» **Problem to work on**: Would you transcribe word for word every line from the one containing "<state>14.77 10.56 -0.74" to the end of the data, both ends included, and leave out the rest?

» **Exercise data**:
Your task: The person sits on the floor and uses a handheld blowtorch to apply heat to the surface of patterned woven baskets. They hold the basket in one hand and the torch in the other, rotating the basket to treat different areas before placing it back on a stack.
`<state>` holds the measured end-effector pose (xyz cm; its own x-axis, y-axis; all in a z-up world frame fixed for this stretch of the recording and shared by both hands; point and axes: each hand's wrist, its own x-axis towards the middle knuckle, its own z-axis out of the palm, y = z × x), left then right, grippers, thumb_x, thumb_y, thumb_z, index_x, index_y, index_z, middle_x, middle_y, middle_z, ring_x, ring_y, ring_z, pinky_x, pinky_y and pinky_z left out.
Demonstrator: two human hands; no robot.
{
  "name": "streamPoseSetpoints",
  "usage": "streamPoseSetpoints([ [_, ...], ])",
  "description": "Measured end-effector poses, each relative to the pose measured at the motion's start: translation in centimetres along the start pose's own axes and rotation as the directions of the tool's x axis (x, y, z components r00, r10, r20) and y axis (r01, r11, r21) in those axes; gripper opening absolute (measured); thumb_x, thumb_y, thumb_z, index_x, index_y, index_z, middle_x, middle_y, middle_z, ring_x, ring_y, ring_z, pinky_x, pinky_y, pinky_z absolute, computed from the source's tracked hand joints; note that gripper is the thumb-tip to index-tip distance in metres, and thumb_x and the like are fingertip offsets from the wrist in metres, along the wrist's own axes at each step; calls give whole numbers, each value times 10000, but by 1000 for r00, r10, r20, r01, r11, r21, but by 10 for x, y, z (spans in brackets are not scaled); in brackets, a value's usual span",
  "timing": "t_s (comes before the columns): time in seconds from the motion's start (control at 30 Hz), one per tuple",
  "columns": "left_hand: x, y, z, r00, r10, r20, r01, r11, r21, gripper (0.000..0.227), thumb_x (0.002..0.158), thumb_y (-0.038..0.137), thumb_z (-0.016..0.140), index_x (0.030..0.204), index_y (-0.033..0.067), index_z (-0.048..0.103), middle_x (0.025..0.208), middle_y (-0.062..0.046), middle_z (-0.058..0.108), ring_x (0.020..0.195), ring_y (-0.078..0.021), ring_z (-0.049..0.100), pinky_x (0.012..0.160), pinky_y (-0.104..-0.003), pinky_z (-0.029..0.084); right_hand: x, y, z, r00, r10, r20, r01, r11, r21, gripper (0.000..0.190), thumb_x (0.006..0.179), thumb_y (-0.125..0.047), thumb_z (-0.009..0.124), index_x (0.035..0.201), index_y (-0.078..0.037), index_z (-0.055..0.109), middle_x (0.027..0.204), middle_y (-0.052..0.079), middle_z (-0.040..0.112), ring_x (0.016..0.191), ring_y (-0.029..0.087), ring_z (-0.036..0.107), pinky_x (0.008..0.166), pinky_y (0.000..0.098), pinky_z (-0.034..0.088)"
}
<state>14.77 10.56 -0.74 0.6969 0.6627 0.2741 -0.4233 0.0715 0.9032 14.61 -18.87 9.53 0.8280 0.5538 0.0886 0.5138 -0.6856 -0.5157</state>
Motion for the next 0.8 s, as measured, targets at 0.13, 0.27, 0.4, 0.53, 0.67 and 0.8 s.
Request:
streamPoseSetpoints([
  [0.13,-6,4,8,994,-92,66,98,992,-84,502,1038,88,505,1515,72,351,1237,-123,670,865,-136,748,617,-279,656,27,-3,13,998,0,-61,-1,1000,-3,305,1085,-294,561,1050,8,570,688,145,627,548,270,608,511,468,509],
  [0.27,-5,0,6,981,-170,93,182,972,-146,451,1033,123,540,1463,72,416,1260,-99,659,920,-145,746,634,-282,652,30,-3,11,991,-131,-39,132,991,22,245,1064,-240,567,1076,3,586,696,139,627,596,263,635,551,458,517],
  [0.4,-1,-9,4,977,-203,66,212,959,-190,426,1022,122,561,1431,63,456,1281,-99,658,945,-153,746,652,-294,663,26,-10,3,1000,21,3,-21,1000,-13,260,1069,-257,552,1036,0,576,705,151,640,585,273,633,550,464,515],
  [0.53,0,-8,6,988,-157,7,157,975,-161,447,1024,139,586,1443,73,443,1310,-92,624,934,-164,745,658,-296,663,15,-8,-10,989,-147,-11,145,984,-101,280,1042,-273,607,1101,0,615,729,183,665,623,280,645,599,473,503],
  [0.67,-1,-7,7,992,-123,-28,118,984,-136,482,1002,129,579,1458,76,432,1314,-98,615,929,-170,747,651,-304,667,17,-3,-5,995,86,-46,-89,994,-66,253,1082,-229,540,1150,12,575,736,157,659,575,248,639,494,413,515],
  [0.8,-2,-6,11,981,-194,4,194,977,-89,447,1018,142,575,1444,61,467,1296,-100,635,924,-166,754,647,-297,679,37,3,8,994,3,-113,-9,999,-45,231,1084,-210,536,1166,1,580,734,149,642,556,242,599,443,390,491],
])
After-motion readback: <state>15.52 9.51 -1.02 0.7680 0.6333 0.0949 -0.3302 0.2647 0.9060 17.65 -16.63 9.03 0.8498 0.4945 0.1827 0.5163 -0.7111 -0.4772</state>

» **Written answer**:
<state>14.77 10.56 -0.74 0.6969 0.6627 0.2741 -0.4233 0.0715 0.9032 14.61 -18.87 9.53 0.8280 0.5538 0.0886 0.5138 -0.6856 -0.5157</state>
Motion for the next 0.8 s, as measured, targets at 0.13, 0.27, 0.4, 0.53, 0.67 and 0.8 s.
Request:
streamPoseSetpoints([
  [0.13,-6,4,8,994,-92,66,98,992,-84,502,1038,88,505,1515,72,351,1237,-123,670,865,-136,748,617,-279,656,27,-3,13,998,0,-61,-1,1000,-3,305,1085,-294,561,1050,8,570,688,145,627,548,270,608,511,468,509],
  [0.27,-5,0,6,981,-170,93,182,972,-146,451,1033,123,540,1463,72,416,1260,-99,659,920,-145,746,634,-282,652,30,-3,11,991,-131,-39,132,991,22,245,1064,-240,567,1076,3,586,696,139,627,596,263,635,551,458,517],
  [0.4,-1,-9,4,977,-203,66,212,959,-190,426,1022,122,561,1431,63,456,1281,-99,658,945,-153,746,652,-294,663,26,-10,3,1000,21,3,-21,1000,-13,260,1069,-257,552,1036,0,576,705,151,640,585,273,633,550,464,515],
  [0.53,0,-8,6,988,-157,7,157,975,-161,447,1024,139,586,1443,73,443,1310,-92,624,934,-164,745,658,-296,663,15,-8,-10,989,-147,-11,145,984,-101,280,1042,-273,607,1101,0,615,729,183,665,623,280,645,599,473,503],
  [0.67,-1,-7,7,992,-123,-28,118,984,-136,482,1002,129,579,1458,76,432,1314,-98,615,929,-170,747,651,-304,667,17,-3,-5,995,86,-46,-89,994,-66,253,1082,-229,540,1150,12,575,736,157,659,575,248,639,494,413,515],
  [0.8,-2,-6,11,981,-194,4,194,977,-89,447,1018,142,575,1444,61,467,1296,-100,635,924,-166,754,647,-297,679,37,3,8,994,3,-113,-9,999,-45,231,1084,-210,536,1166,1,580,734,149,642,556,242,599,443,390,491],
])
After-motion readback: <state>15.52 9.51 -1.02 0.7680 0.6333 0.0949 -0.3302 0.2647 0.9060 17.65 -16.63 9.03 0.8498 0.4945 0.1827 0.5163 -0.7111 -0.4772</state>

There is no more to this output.